▶ **Dataset entries**
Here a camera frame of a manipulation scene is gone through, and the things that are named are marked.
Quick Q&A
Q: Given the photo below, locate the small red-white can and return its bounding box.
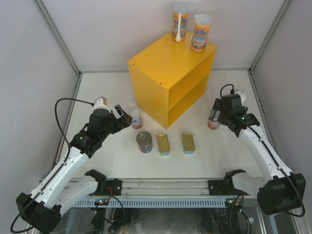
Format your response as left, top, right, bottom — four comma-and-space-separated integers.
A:
208, 119, 220, 130
130, 108, 143, 129

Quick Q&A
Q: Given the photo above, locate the round tomato tin can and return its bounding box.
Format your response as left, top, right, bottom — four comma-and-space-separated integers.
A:
136, 131, 153, 153

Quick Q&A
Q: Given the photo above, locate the tall can with white spoon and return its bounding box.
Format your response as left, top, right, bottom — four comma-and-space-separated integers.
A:
172, 4, 188, 42

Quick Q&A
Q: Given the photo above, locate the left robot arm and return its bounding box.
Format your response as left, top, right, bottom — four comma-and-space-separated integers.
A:
16, 104, 132, 234

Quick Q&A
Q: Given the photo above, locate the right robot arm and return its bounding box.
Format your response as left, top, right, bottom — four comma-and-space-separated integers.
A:
209, 94, 306, 217

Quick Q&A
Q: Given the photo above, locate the flat gold tin right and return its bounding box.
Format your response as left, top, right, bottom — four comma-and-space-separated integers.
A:
182, 133, 195, 155

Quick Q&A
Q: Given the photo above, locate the flat gold tin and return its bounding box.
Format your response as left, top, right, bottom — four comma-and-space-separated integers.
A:
182, 133, 195, 155
157, 134, 170, 156

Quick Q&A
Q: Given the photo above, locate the flat gold tin left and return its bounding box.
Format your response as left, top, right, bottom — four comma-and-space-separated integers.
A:
157, 134, 170, 156

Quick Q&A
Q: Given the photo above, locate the yellow two-shelf cabinet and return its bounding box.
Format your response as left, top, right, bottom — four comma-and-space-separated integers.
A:
128, 32, 217, 129

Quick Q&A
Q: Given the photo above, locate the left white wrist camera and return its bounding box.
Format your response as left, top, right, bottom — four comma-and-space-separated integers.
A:
93, 97, 109, 111

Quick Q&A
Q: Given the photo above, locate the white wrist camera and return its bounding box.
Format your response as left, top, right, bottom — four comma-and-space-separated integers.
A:
234, 89, 246, 104
93, 97, 109, 111

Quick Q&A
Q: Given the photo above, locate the right black camera cable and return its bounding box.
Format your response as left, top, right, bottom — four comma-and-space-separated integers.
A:
220, 84, 306, 217

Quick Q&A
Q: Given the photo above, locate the black camera cable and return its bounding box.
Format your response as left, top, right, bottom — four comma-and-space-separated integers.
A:
220, 84, 306, 217
10, 97, 97, 234

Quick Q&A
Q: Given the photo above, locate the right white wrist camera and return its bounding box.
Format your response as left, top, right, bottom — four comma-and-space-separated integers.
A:
234, 89, 246, 104

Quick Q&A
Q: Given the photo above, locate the left black camera cable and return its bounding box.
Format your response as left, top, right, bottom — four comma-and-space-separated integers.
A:
10, 97, 97, 234

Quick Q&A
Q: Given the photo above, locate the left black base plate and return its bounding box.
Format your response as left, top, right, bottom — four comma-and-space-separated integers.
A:
98, 178, 122, 196

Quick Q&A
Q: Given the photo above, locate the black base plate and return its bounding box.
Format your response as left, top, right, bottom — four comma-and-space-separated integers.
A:
208, 179, 242, 196
98, 178, 122, 196

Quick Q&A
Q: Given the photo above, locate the aluminium front rail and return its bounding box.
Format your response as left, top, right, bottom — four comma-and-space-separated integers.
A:
39, 177, 269, 198

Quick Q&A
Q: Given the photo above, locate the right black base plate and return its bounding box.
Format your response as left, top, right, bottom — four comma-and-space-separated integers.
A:
208, 179, 242, 196

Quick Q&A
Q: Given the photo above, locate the grey slotted cable duct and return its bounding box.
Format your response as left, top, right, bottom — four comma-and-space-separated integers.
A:
73, 197, 227, 208

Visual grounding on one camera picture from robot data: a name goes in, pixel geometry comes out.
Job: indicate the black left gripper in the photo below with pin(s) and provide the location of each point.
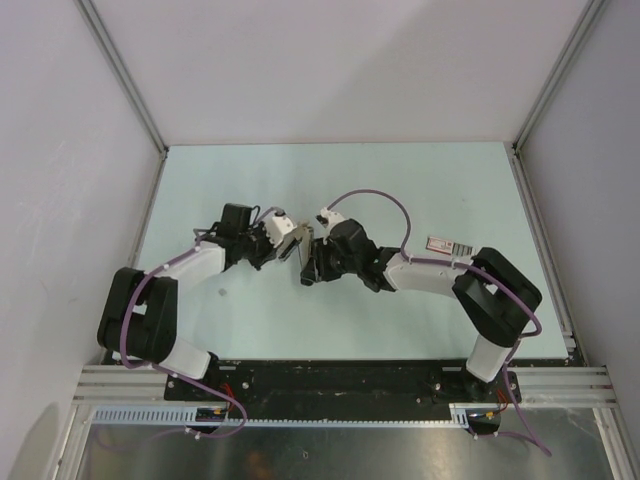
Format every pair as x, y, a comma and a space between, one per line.
269, 252

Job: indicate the white slotted cable duct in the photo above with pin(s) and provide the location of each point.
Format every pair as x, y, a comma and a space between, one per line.
210, 416

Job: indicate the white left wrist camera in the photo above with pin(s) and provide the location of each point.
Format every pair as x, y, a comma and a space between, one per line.
279, 227

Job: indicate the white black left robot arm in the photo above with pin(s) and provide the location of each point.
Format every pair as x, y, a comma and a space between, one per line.
141, 315

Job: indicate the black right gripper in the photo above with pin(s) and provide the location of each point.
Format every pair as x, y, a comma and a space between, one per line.
320, 249

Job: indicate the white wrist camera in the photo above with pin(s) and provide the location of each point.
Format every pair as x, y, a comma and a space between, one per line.
279, 227
328, 219

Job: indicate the red white staple box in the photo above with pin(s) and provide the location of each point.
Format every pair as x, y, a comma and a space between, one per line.
449, 247

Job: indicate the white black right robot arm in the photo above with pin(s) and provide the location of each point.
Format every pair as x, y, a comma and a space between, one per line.
497, 298

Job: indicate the aluminium frame rail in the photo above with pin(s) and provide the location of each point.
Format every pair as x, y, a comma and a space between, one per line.
565, 387

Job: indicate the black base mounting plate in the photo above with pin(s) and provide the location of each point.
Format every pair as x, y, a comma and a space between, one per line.
341, 389

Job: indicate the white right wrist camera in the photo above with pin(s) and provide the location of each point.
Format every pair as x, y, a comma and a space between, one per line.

▶ **WHAT YOU ARE ASKED TO DO**
The entries are to be restated word for word, with pictures omitted.

▶ **YOUR RESPONSE**
Here a camera frame of a manipulation scene is gone through, and the things that are named are marked.
Quick Q&A
Q: Given the photo below, locate the small red-white can and return its bounding box.
Format your response as left, top, right, bottom — four comma-and-space-separated integers.
A:
208, 119, 220, 130
130, 108, 143, 129

Quick Q&A
Q: Given the photo above, locate the round tomato tin can and return its bounding box.
Format your response as left, top, right, bottom — four comma-and-space-separated integers.
A:
136, 131, 153, 153

Quick Q&A
Q: Given the photo above, locate the tall can with white spoon and return its bounding box.
Format your response as left, top, right, bottom — four comma-and-space-separated integers.
A:
172, 4, 188, 42

Quick Q&A
Q: Given the photo above, locate the left robot arm and return its bounding box.
Format your response as left, top, right, bottom — four comma-and-space-separated integers.
A:
16, 104, 132, 234

Quick Q&A
Q: Given the photo above, locate the right robot arm and return its bounding box.
Format your response as left, top, right, bottom — four comma-and-space-separated integers.
A:
209, 94, 306, 217

Quick Q&A
Q: Given the photo above, locate the flat gold tin right and return its bounding box.
Format your response as left, top, right, bottom — four comma-and-space-separated integers.
A:
182, 133, 195, 155

Quick Q&A
Q: Given the photo above, locate the flat gold tin and return its bounding box.
Format your response as left, top, right, bottom — four comma-and-space-separated integers.
A:
182, 133, 195, 155
157, 134, 170, 156

Quick Q&A
Q: Given the photo above, locate the flat gold tin left and return its bounding box.
Format your response as left, top, right, bottom — four comma-and-space-separated integers.
A:
157, 134, 170, 156

Quick Q&A
Q: Given the photo above, locate the yellow two-shelf cabinet and return its bounding box.
Format your response as left, top, right, bottom — four comma-and-space-separated integers.
A:
128, 32, 217, 129

Quick Q&A
Q: Given the photo above, locate the left white wrist camera and return its bounding box.
Format your response as left, top, right, bottom — four comma-and-space-separated integers.
A:
93, 97, 109, 111

Quick Q&A
Q: Given the photo above, locate the white wrist camera and return its bounding box.
Format your response as left, top, right, bottom — four comma-and-space-separated integers.
A:
234, 89, 246, 104
93, 97, 109, 111

Quick Q&A
Q: Given the photo above, locate the right black camera cable and return its bounding box.
Format your response as left, top, right, bottom — four comma-and-space-separated integers.
A:
220, 84, 306, 217

Quick Q&A
Q: Given the photo above, locate the black camera cable and return its bounding box.
Format your response as left, top, right, bottom — four comma-and-space-separated integers.
A:
220, 84, 306, 217
10, 97, 97, 234

Quick Q&A
Q: Given the photo above, locate the right white wrist camera and return its bounding box.
Format your response as left, top, right, bottom — four comma-and-space-separated integers.
A:
234, 89, 246, 104

Quick Q&A
Q: Given the photo above, locate the left black camera cable and return its bounding box.
Format your response as left, top, right, bottom — four comma-and-space-separated integers.
A:
10, 97, 97, 234

Quick Q&A
Q: Given the photo above, locate the left black base plate and return its bounding box.
Format your response as left, top, right, bottom — four comma-and-space-separated integers.
A:
98, 178, 122, 196

Quick Q&A
Q: Given the photo above, locate the black base plate and return its bounding box.
Format your response as left, top, right, bottom — four comma-and-space-separated integers.
A:
208, 179, 242, 196
98, 178, 122, 196

Quick Q&A
Q: Given the photo above, locate the aluminium front rail and return its bounding box.
Format your response as left, top, right, bottom — four comma-and-space-separated integers.
A:
39, 177, 269, 198

Quick Q&A
Q: Given the photo above, locate the right black base plate and return its bounding box.
Format your response as left, top, right, bottom — four comma-and-space-separated integers.
A:
208, 179, 242, 196

Quick Q&A
Q: Given the photo above, locate the grey slotted cable duct and return its bounding box.
Format your response as left, top, right, bottom — four comma-and-space-separated integers.
A:
73, 197, 227, 208

Visual grounding on one camera picture from robot data: a name goes in, pixel geometry comes out.
Job: indicate the black left gripper in the photo below with pin(s) and provide the location of each point.
Format every pair as x, y, a comma and a space between, one per line.
269, 252

Job: indicate the white slotted cable duct in the photo above with pin(s) and provide the location of each point.
Format every pair as x, y, a comma and a space between, one per line.
210, 416

Job: indicate the white left wrist camera in the photo above with pin(s) and provide the location of each point.
Format every pair as x, y, a comma and a space between, one per line.
279, 227

Job: indicate the white black left robot arm in the photo above with pin(s) and provide the location of each point.
Format every pair as x, y, a comma and a space between, one per line.
141, 315

Job: indicate the black right gripper in the photo above with pin(s) and provide the location of each point.
Format every pair as x, y, a comma and a space between, one per line.
320, 249

Job: indicate the white wrist camera in the photo above with pin(s) and provide the location of each point.
Format every pair as x, y, a comma and a space between, one per line.
279, 227
328, 219

Job: indicate the red white staple box in the photo above with pin(s) and provide the location of each point.
Format every pair as x, y, a comma and a space between, one per line.
449, 247

Job: indicate the white black right robot arm in the photo above with pin(s) and provide the location of each point.
Format every pair as x, y, a comma and a space between, one per line.
497, 298

Job: indicate the aluminium frame rail in the photo above with pin(s) and provide the location of each point.
Format every pair as x, y, a comma and a space between, one per line.
565, 387

Job: indicate the black base mounting plate in the photo above with pin(s) and provide the location of each point.
Format every pair as x, y, a comma and a space between, one per line.
341, 389

Job: indicate the white right wrist camera in the photo above with pin(s) and provide the location of each point.
Format every pair as x, y, a comma and a space between, one per line.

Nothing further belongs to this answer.